Sunday, October 11, 2009

Activity 19: Restoration of blurred image

I applied motion blur on the image using the algorithm given in the procedure. I then implemented the restoration algorithm. Here are the results:


Original


Noised / Restored

The restoration was able to remove the "trace" effect of the blur but some additive artifacts still remain. The method is not in vain however, since it still was effective enough to make the text readable again.

I give myself a 10/10 because I was able to implement the algorithms successfully.
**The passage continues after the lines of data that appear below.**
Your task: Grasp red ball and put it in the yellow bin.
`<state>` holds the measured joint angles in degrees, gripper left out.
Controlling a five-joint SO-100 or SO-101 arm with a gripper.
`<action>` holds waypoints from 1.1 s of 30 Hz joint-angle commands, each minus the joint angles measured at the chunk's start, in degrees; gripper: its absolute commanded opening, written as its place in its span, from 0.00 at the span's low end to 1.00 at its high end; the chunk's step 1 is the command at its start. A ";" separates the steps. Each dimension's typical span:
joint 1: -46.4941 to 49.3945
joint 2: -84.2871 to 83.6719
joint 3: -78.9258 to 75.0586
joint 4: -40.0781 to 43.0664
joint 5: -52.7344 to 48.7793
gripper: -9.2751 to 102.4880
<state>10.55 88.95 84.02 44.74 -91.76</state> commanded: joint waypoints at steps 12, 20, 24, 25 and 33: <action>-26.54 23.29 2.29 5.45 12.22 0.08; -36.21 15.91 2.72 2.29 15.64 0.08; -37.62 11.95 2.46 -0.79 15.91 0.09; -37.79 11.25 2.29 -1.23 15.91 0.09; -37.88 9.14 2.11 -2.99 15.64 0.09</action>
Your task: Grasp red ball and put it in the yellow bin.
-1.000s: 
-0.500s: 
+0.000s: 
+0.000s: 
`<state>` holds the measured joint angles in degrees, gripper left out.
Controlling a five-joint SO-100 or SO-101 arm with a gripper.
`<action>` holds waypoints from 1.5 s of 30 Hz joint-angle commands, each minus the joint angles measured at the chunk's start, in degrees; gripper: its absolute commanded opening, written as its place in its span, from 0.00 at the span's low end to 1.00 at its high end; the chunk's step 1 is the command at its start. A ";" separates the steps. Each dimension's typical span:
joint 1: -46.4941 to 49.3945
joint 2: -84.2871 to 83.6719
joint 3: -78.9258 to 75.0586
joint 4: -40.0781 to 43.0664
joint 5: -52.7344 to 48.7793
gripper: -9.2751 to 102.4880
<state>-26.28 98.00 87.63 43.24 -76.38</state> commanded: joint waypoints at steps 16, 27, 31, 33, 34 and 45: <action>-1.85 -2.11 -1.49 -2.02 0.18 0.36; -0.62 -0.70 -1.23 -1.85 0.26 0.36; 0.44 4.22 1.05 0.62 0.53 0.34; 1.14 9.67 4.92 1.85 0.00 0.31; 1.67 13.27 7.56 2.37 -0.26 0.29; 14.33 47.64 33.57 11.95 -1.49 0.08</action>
Activity 18: Noise model and basic image restoration

In this activity we explore the different type of image noise and try some techniques for cleaning them. I applied 5 types of noise: impulse, uniform, exponential, gamma and gaussian. I then implemented 4 methods of noise removal: harmonic, geometric, contraharmonic and arithmetic. Here are the results:



Original image







From top to bottom:
salt and pepper / uniform / exponential / gamma / gaussian
From left to right:
arithmetic / contraharmonic / geometric / harmonic / noise only

The images get darker/brighter because I normalized them after adding the noise. For most types of noise, the arithmetic restoration yields the best results. Also, the other methods which rely on multiplication fail at places where the noise peak.

I give myself 8/10 because i wasn't able to implement the Rayleigh noise.

Activity 17: Photometric stereo

In this activity we reconstructed a 3d object using image data taken from multiple angles. The source images were already given to us and so all we had to do was to write the code to implement the equations. I came up with the following shape:

I give myself a 10/10 because I successfully constructed the 3d object.

Activity 15: Probabilistic Classification

This activity is an extension of activity 14. It uses LDA instead of just taking the euclidian distance in feature space. I used the same photos and features as in activity 14 but i only made use of two classes: leaf 1 and leaf 2. I simply followed the outlined LDA procedure in the link attached with the protocol and my program was able to distinguish between the two leaves for all of 4 test objects.



Classes

f1 =
- 1.3203592
12.37927
36.708249
27.447476

f2 =
- 2.9090572
10.544618
38.737733
29.893865
Results: first two values correspond to leaf 1, last two correspond to leaf 2

I give myself a 10/10 since I was able to implement the outlined procedure and the features I chose proved to be valid for the given set of objects.

Activity 14: Pattern Recognition

In this activity we attempted automated classification. We first extracted the mean features of each class. We then classified test objects by finding the class nearest the object in feature space. I used 4 classes:



Classes
leaf 1/leaf 2/25 centavos/flower

I used 4 features: mean red, mean green, mean blue and shape. To extract a single value for shape, I used the follow function to trace the perimeter of the object the took the ratio of its square to the area. This proved to be a valid measurement as it allowed the distinction between the two leaf classes. I used 5 objects per class to get the mean values and 2 objects per class for testing. My program was able to classify each test object (two tests per class) correctly.

I give myself a 10/10 since I was able to create a program that could classify object based on both color and shape.